Fitneden daha kötüsü fitneye meftun olmaktır
"Fitnenin meftunlukla olan bu bağı, onun karışıklık, bozgunculuk anlamını da aşarak düşmanın fitnesine teslim olmaya, ondan kurtulmaya çalışırken bile fitne sahibinin yol ve yöntemlerini izlemeye bitişiyor ki, bu fitneden çok daha kötüdür"
Ömer Lekesiz/Yeni Şafak
Fitneden daha kötüsü fitneye meftun olmaktır
Haçlı ittifakının Gazze’de yaptığı vahşi yıkım ve soykırımın derin acısıyla, kardeşlik ve dolayısıyla ümmet olma şuurunu kaybetmemiş olan Müslümanların “İki milyarlık İslam dünyası, üç buçuk SiyoNazi’yi neden durduramıyor?” sorusunun yerini giderek “Durduramadık, mahcubuz ve çok üzgünüz!” ifadeleriyle pekişen bir acziyete, tükenişe ve sessizliğe bıraktığı malumdur.
Buna karşı SiyoNazilerin pervasızlığının ve bu pervasızlığı vahşet suretiyle canlı yayında seyreden dünya milletlerinin üç maymunu oynamasının tarih, siyaset ve ideal esaslı nedenlerini yazmanın da artık bir karşılığı kalmıyor. Çünkü Hicazlı bir kardeşimin “SiyoNazilere teslim olan kral-valinize neden karşı çıkmıyorsunuz” sorusuna verdiği “Ne yani Suriye gibi mi olalım” cevabında insani ve imani tüm değerler, idealler, bir buzun güneşte eridiği gibi eriyiveriyor.
Öte yandan söz konusu düzeyde yazmak yakınmaya, suçluluk duymaya ve başkalarını suçlamaya açık olduğundan, işlenmiş bir günahın tekrarlanması şeklinde inancımızın yasakladığı bir şeyi yapmaya da evrilebiliyor.
Hakikat ise asla değişmiyor, bilakis Süreyya yıldızı gibi parlıyor:
“Yaralı işler görmekte acele ediniz. Zira yakın gelecekte karanlık geceler gibi birtakım fitneler ortalığı kaplayacaktır. O zaman da insan, mümin olarak sabahlar, kafir olarak geceler; mümin olarak geceler, kafir olarak sabahlar. Dinini küçük bir dünyalığa satar.”
Peygamber Aleyhisselam’ın bu haberlerinde vurguladığı fitneyi, ona maruz kalmanın şikayetiyle değil, ondan korunma gayretiyle birlikte düşündüğümüzde de şu gerçek önümüze çıkıyor:
Fitne karşısında, hem fitnenin büyüklüğünden korkmamak ve onu çıkaranlara tabi olmamak hem de öncelikle fitneciye bakarak fitneye karşı vaziyet almak ve Allah’ın ve Peygamberimiz Aleyhisselam’ın belirdiği ilkelere tabi olmak…
Bu minvaldeki bir duruşta ya da yönelişte ise yukarıda acziyet, tükeniş, sessizlik, günahını tekrarlama şeklinde ifade ettiğimiz hallerin de fitneye dahil olduğunu öncelikle bilmemiz gerekiyor. Çünkü o hallere tabi olmayı sürdürmek fitneye meftun olma ve bunu kanıksama tehlikesine işaret ediyor.

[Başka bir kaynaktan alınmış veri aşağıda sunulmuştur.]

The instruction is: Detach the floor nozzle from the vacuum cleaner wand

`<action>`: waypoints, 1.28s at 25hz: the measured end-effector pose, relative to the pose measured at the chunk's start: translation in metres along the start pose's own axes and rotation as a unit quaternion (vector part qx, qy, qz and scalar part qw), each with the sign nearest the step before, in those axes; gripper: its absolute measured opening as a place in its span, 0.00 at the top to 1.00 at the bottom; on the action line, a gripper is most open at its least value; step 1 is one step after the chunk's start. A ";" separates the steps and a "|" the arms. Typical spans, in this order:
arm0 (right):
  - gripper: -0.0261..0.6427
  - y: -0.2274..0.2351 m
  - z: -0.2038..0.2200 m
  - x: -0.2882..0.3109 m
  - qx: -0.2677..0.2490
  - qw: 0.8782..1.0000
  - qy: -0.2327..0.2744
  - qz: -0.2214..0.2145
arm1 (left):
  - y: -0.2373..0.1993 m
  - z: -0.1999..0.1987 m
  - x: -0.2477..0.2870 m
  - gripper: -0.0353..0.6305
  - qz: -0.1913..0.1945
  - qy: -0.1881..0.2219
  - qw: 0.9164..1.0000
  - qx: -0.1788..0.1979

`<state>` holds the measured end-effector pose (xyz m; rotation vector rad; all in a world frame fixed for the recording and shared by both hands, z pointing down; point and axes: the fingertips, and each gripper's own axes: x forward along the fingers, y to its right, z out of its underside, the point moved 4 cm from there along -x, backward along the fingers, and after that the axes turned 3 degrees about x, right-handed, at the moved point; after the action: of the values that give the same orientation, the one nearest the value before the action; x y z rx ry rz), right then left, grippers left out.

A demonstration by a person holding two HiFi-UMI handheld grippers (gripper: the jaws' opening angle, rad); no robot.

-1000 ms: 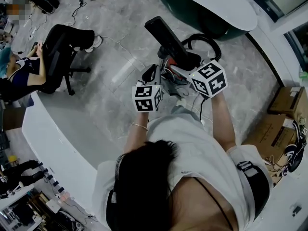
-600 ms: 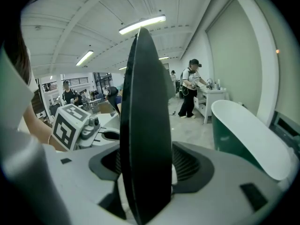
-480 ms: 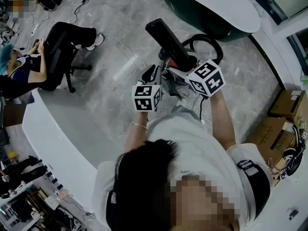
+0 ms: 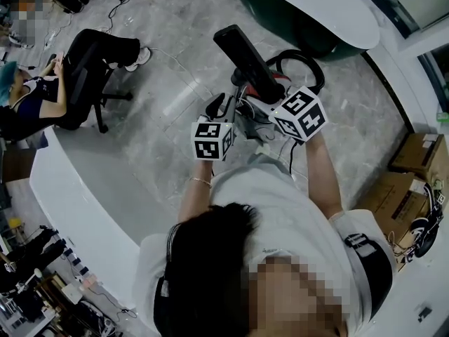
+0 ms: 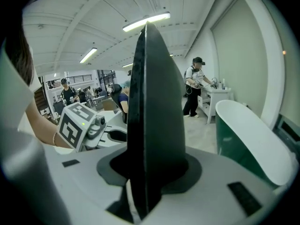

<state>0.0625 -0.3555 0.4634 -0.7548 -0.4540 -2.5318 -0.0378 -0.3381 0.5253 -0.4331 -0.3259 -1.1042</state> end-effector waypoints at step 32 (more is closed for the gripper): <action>0.77 0.002 -0.001 0.002 0.018 0.999 -0.019 -0.037 | 0.010 -0.022 0.075 0.71 0.079 0.018 0.989 0.120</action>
<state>0.0615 -0.3578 0.4645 -0.7882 -0.5484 -2.5731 0.0029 -0.4039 0.5385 -0.2207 -0.3816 -0.9032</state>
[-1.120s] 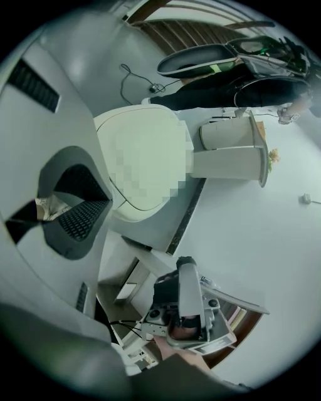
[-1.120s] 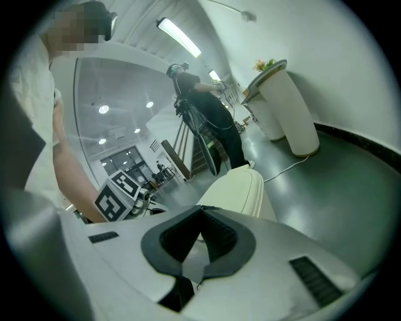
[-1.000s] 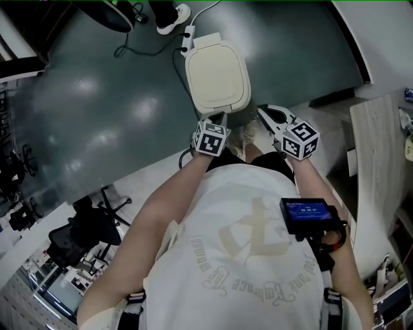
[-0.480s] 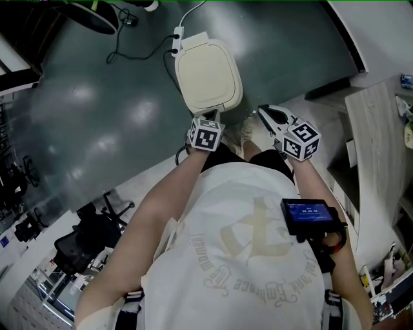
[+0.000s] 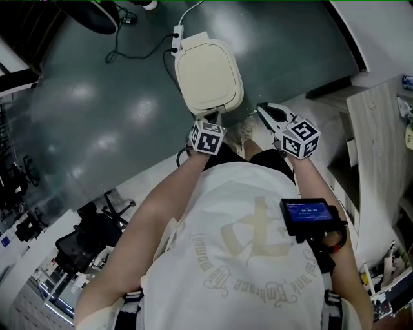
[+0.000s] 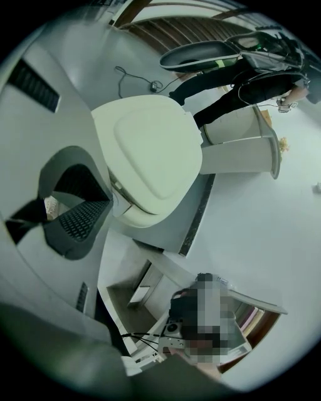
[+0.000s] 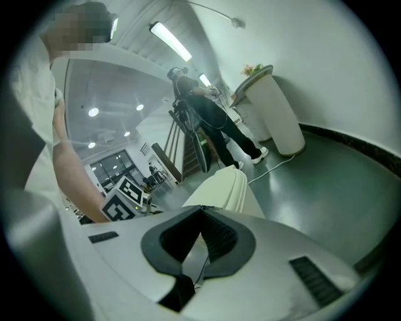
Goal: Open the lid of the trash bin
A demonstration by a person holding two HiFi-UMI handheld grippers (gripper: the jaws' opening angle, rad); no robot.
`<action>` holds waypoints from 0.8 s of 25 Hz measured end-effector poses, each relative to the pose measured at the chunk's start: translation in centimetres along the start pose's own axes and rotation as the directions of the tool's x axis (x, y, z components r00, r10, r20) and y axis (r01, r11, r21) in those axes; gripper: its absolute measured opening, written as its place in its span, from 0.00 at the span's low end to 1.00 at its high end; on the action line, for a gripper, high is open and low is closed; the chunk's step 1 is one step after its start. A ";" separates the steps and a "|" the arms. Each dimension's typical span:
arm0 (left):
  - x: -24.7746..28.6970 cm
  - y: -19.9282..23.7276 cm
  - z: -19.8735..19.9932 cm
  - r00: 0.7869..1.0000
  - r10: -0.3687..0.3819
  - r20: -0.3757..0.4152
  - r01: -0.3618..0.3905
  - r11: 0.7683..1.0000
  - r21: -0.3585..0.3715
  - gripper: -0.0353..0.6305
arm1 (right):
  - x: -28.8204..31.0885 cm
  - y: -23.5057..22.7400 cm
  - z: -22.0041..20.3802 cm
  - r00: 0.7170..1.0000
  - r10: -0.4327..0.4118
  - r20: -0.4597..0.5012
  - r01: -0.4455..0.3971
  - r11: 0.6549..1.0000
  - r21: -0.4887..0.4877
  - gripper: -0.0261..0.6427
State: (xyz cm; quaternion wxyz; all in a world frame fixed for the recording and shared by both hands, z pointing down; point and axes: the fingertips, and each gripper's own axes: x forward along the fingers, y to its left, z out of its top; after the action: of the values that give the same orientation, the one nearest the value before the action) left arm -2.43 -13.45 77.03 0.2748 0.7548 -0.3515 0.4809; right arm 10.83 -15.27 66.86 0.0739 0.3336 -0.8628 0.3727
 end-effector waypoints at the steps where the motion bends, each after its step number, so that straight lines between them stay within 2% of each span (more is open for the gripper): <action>1: -0.1 -0.1 0.1 1.000 -0.002 0.004 0.002 1.000 0.016 0.08 | 0.1 0.0 0.1 1.000 0.002 -0.001 -0.002 1.000 -0.001 0.05; 5: -0.3 -0.5 0.3 1.000 -0.004 0.016 0.003 0.998 0.059 0.08 | 0.2 0.2 0.4 1.000 0.004 -0.005 -0.004 1.000 -0.004 0.05; 20: 0.0 -0.9 0.1 1.000 -0.009 0.020 0.008 0.999 0.041 0.08 | 0.5 0.1 0.1 1.000 0.013 -0.013 -0.013 1.000 -0.011 0.05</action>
State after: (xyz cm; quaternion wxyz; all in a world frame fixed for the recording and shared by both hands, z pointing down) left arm -1.66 -12.98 76.87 0.2578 0.7666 -0.3410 0.4792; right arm 10.39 -15.53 66.91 0.0788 0.3252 -0.8664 0.3706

Fitne ile meftun aynı kökten (ftn) gelen iki kelime…
Misalli sözlük’teki manası karışıklık, fesat, kargaşalık demek olan fitne, Kâmûs’taki “bir nesneyi ateşle yakma” anlamında nefsin hoşlanacağı bir fitneye uğratılmayı da ihtiva ediyor. Tıpkı Mecnun’un Leyla’ya olan aşk derdiyle yanıp tutuşmasındaki gibi…
Fitnenin meftunlukla olan bu bağı, onun karışıklık, bozgunculuk anlamını da aşarak düşmanın fitnesine teslim olmaya, ondan kurtulmaya çalışırken bile fitne sahibinin yol ve yöntemlerini izlemeye bitişiyor ki, bu fitneden çok daha kötü bir sonucu işaret ediyor.
Bir çoğumuzun sosyal medya ezberiyle Stockholm sendromu üstünden anlamaya ve anlatmaya çalışmasından da anlaşılacağı üzere, mezkur kötü sonuç kelimelerimizi, aklımızı ve ifade tarzımızı da fitneye uğratmak suretiyle tehlikesini bize kanıksatmaya başlıyor.